Si vous venez en Martinique durant la période de Pâques vous serez étonnés par la singularité des célébrations de la mort et de la résurrection du Christ. En effet, les Martiniquais restent de fervents chrétiens et Pâques l'une des plus dates les plus importantes de la chrétienté avec Noël est très marquée dans l'île.
Outre la question des crabes à Pâques, on peut se demander pourquoi le Samedi précédant le dimanche de Pâques est appelé à la Martinique Samedi Gloria. Attention, vous verrez également l'appellation « Sanmdi Glorya » en créole martiniquais.
Cette appellation fait référence aux anciens rites spécifiques à cette journée. À l'époque le samedi de la Semaine Sainte était la journée de la consécration des eaux baptismales. Une cérémonie avait lieu sur le parvis de l'église et l'évêque consacrait l'eau qui allait servir aux baptêmes et aux autres rites religieux de bénédiction.

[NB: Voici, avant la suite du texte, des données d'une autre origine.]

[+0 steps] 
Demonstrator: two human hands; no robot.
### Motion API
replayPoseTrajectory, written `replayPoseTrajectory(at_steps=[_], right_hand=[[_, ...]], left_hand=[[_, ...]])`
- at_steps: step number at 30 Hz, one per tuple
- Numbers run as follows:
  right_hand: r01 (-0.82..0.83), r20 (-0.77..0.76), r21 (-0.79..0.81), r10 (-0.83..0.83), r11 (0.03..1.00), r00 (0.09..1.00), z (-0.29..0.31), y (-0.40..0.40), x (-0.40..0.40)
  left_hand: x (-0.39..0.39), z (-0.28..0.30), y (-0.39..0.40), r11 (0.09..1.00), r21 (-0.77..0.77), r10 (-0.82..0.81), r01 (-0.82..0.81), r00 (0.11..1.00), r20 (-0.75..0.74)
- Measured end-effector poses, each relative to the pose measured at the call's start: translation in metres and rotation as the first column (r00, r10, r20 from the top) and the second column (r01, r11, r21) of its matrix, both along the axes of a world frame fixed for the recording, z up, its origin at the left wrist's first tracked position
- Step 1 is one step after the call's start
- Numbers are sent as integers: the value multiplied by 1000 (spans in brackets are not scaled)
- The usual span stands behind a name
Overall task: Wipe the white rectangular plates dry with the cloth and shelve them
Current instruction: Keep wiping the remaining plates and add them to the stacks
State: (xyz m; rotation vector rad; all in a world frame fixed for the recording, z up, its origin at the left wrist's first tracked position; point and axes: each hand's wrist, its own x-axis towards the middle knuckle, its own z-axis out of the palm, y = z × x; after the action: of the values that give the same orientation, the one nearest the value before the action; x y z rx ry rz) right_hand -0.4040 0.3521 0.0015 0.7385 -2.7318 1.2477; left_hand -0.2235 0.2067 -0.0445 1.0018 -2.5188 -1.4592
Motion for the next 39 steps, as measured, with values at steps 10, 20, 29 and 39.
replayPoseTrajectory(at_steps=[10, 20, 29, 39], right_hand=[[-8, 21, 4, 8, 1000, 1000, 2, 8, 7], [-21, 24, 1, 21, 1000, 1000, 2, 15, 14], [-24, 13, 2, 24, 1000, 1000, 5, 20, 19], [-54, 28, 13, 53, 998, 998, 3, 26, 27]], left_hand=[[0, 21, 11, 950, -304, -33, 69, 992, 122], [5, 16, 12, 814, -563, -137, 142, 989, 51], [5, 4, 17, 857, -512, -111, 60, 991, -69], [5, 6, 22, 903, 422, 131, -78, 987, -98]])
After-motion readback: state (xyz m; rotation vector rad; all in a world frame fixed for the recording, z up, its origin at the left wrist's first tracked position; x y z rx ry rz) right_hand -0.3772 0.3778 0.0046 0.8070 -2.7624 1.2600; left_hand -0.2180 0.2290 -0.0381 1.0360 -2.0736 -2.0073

S'en suivait une messe où étaient découverts le crucifix du maître-autel et les statues de l'église précédemment recouverts d'un voile violet dès le Dimanche des rameaux. L'évêque ou le prêtre qui officiait entonnait alors le Gloria in excelsis Deo puis les cloches se mettaient à retentir puissamment. Le Gloria in excelsis Deo, hymne liturgique catholique est un chant de louange en latin à la Sainte Trinité énumérant les qualité des trois personnes divines (le Père, le Fils et le Saint-Esprit). Les premières paroles reprennent le chant des anges à Bethléem.
Ainsi aux Antilles, ce chant est devenu emblématique de la journée qui est devenue Samedi Gloria.
À noter que le concile de Vatican II (11 octobre 1962 - le 8 décembre 1965) convoqué par Jean XXIII qui avait pour but principal de réformer l'Église afin qu'elle puisse s'ouvrir de plus en plus à la société face à un début de désertion des églises a eu des conséquences sur cette journée autrefois symbolique. L'abandon de la messe latin pour utiliser les langues locales et des cérémonies de la Semaine Sainte font que le Gloria in excelsis Deo ne sera plus chanté lors de la messe du Samedi Saint après 1962.
Malgré cela, l'appellation Samedi Gloria est restée aux Antilles.
Samedi Gloria c'est aussi une journée spéciale aux Antilles depuis l'esclavage. Si la journée ne portait pas ce nom à l'époque, c'était aussi une journée importante pour les esclaves. Interdits de jouer au tambour durant tout le carême, période d'abstinence de réjouissances musicales, ils étaient à nouveau autorisés à en jouer et pratiquer le bèlè et le danmyé (voir image ci-contre).
En souvenir de cette tradition qui remonte à plusieurs siècles, Samedi Gloria est en quelque sorte devenu la journée du bèlè et du danmyé en Martinique. Ainsi tous les samedis précédant Pâques, les samedis gloria, la Maison du Bèlè organise des rencontres populaires où des maîtres du danmyé et du bèlè s'exercent devant une foule de passionnés.